# EXERCISE INSTRUCTIONS:
Output only the stretch of the listing that starts at the line containing "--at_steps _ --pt" and ends at the line containing "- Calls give", reproduced exactly with both ends.

# COLLECTED MATERIAL:
========================
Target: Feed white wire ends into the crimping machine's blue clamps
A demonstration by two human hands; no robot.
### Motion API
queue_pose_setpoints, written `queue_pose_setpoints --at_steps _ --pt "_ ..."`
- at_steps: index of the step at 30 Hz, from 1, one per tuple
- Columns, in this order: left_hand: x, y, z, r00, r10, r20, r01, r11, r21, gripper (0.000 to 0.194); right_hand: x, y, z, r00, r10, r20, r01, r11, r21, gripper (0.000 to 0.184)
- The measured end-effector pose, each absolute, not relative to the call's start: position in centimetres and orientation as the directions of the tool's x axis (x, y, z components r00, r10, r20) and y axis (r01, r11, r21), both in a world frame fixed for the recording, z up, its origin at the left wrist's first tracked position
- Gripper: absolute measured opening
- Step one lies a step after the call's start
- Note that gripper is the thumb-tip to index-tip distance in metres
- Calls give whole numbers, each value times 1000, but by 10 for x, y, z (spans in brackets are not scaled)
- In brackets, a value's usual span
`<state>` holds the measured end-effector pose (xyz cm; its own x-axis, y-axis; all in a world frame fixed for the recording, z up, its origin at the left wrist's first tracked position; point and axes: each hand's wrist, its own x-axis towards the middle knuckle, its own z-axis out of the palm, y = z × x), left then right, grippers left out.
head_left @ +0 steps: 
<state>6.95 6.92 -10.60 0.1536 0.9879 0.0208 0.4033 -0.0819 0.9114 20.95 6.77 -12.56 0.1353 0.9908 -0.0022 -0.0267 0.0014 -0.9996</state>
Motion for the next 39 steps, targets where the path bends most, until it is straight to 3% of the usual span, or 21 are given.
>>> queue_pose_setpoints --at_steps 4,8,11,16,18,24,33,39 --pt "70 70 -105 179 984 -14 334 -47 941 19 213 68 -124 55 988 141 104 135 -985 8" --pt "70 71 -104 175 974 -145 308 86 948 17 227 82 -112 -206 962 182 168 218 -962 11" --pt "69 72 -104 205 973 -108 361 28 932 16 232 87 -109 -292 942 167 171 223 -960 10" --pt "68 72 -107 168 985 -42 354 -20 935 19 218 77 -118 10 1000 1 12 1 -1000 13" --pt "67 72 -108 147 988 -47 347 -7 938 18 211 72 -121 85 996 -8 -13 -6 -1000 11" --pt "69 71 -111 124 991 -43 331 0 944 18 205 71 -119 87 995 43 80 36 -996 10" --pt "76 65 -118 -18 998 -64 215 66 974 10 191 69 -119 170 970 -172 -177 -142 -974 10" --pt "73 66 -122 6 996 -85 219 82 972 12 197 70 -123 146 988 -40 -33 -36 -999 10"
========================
# EXERCISE OUTPUT:
queue_pose_setpoints, written `queue_pose_setpoints --at_steps _ --pt "_ ..."`
- at_steps: index of the step at 30 Hz, from 1, one per tuple
- Columns, in this order: left_hand: x, y, z, r00, r10, r20, r01, r11, r21, gripper (0.000 to 0.194); right_hand: x, y, z, r00, r10, r20, r01, r11, r21, gripper (0.000 to 0.184)
- The measured end-effector pose, each absolute, not relative to the call's start: position in centimetres and orientation as the directions of the tool's x axis (x, y, z components r00, r10, r20) and y axis (r01, r11, r21), both in a world frame fixed for the recording, z up, its origin at the left wrist's first tracked position
- Gripper: absolute measured opening
- Step one lies a step after the call's start
- Note that gripper is the thumb-tip to index-tip distance in metres
- Calls give whole numbers, each value times 1000, but by 10 for x, y, z (spans in brackets are not scaled)

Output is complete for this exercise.